Is it possible to have URL based authentication with Form based authentication?

0
votes

login page

<form method='post' action='j_security_check'>
	<input type='text' name='j_username'>
	<input type='password' name='j_password'>
</form>

content from web.xml

<web-app>
	<security-constraint>
		<web-resource-collection>
			<web-resource-name>User Auth</web-resource-name>
			<url-pattern>/auth/*</url-pattern>
		</web-resource-collection>
		<auth-constraint>
			<role-name>admin</role-name>
			<role-name>manager</role-name>
		</auth-constraint>
	</security-constraint>
	<login-config>
		<auth-method>FORM</auth-method>
		<form-login-config>
			<form-login-page>login.jsp</form-login-page>
			<form-error-page>error.jsp</form-error-page>
		</form-login-config>
	</login-config>
</web-app>

Form based authentication works fine.
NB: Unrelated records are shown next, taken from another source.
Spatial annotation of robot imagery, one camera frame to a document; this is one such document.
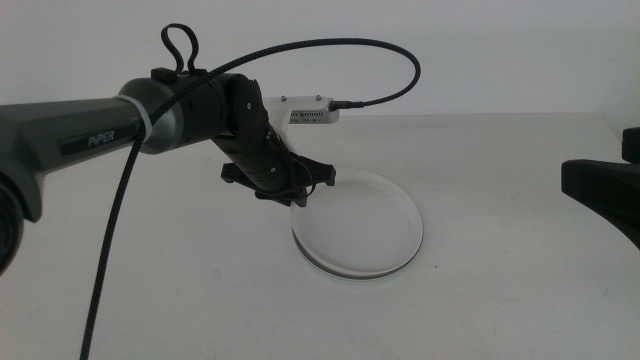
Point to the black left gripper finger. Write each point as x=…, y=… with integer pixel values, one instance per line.
x=297, y=200

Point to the grey shallow bowl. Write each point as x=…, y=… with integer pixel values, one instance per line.
x=302, y=251

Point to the white shallow bowl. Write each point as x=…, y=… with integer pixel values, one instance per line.
x=360, y=225

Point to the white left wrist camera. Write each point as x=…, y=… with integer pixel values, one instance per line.
x=300, y=105
But if I access the index.jsp directly from http://localhost:8080/index.jsp/j_security_check?j_username=admin&j_password=admin is not working.

Why its not working ?

1
javatomcat
method='post' but a browser send a GET request (well from what I know), If you really want to do that, you need to manage the GET request too. (but is it really necessary ? Use a redirect page if you really need that)AxelH
As you're using the method='post' in your form, the request is being handled as a post - however, when you're just passing the queryparameters directly as you've indicated - the request will be handled as a get (which is != post) and thus won't workvegaasen

1 Answers

0
votes

Since you are expecting a login from a POST request, you can't (correct me if I am wrong) send this directly from the browser URL.

A solution would be to do an other page, a loginRedirect.jsp that would send a POST request automaticly.

This would be populate the <form> with the parameter passed in the URL and automaticly send an click event. Everything in Javascript.

This could be done in the login page off course. If there is some parameter in the URL, send the form automaticly.

Using this answer as source, you can easily read the parameter (and check if there is any) and set the values of the <input>. Then generate a click on the submit button.